• **COLLECTED DATA**
Segment Open
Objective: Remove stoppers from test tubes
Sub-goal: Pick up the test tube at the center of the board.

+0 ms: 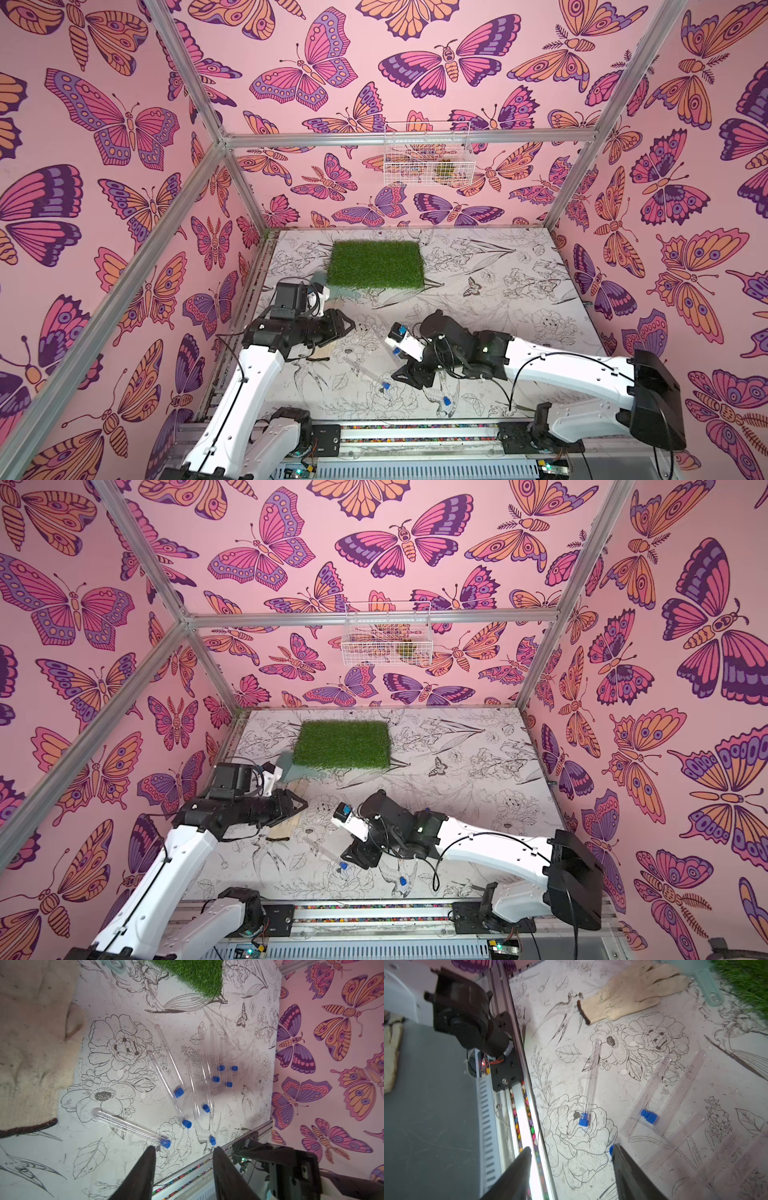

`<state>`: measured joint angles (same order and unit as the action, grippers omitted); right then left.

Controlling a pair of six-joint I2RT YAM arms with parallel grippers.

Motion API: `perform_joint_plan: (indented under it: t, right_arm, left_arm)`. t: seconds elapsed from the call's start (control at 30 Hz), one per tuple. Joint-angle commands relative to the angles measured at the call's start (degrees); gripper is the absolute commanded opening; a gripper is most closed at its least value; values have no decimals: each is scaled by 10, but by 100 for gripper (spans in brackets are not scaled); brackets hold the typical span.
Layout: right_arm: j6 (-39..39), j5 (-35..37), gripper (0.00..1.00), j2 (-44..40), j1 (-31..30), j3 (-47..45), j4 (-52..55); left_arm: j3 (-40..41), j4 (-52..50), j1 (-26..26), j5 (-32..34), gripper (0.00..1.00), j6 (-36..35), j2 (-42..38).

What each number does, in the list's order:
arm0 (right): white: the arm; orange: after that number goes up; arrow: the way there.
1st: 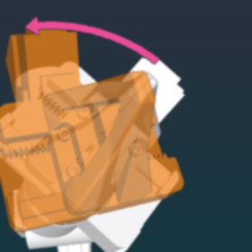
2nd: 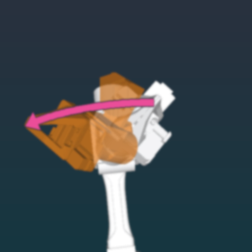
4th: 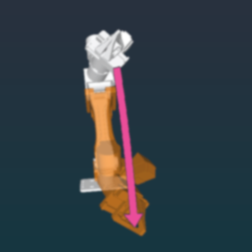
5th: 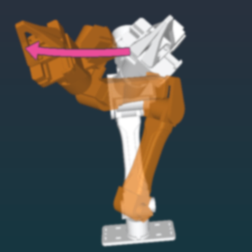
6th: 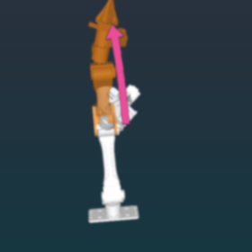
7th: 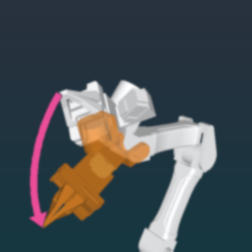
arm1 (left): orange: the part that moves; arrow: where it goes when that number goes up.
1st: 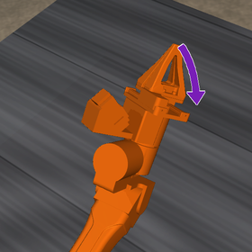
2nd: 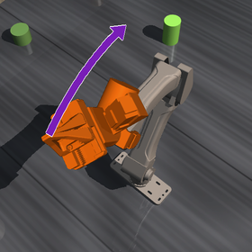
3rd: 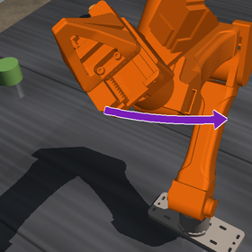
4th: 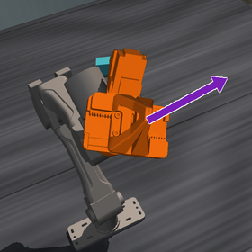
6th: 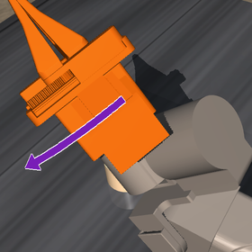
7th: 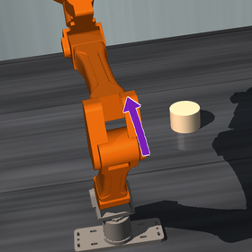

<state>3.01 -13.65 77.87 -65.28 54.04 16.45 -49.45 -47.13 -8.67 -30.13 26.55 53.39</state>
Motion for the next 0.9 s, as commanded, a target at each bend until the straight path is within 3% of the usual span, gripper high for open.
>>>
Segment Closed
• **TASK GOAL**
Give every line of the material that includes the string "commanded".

• **WRITTEN SOLUTION**
Motion API: `perform_joint_plan: (indented under it: t, right_arm, left_arm)`. t: seconds elapsed from the call's start (control at 30 Hz), one per tuple. Joint-angle commands relative to the angles measured at the call's start (degrees); gripper is the absolute commanded opening; a gripper is most closed at its least value; values have no decimals: each is scaled by 10, but by 100 for gripper (spans in brackets are not scaled); brackets hold the typical span.
Motion for the next 0.9 s, as commanded, a target at each bend until the straight path is within 3% of the usual span, gripper high for open.

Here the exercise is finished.